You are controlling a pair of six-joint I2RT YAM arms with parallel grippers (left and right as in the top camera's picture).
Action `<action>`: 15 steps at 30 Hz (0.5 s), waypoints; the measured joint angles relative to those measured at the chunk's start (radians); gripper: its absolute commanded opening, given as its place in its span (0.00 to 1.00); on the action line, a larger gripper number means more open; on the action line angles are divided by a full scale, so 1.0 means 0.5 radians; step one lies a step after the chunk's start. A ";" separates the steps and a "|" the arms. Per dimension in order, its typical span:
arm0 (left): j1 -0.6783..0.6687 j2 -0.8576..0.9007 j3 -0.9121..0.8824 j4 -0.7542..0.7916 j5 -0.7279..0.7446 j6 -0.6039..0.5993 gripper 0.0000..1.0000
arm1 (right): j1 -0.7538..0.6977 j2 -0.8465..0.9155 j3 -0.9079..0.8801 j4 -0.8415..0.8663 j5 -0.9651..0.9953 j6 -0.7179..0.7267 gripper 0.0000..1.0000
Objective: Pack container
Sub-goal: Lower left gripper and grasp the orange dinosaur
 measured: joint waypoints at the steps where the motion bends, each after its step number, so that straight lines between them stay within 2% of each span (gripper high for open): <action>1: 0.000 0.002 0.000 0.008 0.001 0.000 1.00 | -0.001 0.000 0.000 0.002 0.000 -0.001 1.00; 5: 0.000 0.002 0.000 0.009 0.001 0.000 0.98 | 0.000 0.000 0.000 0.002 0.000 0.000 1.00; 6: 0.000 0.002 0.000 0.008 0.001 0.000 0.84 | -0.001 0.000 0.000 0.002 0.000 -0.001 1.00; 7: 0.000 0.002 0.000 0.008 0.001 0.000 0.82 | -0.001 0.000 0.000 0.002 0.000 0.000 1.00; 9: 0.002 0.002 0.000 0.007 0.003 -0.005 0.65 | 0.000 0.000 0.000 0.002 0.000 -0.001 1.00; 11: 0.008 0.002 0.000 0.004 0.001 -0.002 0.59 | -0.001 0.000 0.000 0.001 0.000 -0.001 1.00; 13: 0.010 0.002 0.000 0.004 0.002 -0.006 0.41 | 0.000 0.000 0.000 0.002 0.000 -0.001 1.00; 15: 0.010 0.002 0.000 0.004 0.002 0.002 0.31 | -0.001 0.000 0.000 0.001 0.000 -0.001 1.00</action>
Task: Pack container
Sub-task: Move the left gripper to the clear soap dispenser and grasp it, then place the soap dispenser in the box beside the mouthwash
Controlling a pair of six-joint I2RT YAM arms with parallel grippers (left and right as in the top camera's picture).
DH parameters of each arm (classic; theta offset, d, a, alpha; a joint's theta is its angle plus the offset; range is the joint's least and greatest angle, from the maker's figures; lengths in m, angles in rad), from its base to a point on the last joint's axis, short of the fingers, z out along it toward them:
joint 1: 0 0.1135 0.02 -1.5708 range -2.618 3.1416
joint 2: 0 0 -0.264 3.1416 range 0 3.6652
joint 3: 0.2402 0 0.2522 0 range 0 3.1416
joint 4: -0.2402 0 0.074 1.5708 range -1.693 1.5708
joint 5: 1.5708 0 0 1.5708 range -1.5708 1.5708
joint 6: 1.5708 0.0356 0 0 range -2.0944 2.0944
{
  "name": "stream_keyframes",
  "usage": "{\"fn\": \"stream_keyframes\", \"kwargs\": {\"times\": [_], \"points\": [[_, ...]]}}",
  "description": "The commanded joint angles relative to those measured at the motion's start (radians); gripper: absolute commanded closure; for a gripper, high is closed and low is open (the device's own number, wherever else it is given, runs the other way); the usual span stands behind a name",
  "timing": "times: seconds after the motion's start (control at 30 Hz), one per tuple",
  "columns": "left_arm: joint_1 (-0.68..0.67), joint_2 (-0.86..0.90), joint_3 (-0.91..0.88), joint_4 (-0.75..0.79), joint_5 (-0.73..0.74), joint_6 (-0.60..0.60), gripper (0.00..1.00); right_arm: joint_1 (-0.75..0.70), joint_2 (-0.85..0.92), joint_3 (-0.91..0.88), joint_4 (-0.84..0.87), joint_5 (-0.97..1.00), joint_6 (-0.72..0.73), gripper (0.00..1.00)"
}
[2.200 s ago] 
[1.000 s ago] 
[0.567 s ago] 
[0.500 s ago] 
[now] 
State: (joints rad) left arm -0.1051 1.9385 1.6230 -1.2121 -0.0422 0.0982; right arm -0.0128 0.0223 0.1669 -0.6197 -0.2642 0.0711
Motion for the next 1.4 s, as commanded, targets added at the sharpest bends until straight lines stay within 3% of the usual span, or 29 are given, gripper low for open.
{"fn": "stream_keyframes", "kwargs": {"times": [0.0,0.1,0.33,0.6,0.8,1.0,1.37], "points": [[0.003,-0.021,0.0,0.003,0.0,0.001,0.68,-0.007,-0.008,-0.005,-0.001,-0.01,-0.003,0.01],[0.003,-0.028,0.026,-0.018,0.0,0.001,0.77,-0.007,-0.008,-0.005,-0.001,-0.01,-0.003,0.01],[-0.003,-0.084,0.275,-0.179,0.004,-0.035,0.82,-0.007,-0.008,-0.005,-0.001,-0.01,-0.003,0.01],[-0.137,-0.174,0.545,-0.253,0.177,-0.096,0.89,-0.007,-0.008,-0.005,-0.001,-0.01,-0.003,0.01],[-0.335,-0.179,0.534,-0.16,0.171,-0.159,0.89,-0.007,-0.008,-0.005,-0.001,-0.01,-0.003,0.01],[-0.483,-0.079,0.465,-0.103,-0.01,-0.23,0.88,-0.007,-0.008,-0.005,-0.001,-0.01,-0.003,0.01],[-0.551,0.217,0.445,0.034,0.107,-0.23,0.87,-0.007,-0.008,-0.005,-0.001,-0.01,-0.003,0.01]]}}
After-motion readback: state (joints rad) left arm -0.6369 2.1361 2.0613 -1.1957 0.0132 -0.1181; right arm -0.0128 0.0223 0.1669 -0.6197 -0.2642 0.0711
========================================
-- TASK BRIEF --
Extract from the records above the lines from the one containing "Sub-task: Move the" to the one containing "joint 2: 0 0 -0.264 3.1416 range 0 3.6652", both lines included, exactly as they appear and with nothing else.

-- EXERCISE OUTPUT --
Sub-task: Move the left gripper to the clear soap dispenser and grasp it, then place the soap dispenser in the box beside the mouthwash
Controlling a pair of six-joint I2RT YAM arms with parallel grippers (left and right as in the top camera's picture).
DH parameters of each arm (classic; theta offset, d, a, alpha; a joint's theta is its angle plus the offset; range is the joint's least and greatest angle, from the maker's figures; lengths in m, angles in rad), from its base to a point on the last joint's axis, short of the fingers, z out along it toward them:
joint 1: 0 0.1135 0.02 -1.5708 range -2.618 3.1416
joint 2: 0 0 -0.264 3.1416 range 0 3.6652

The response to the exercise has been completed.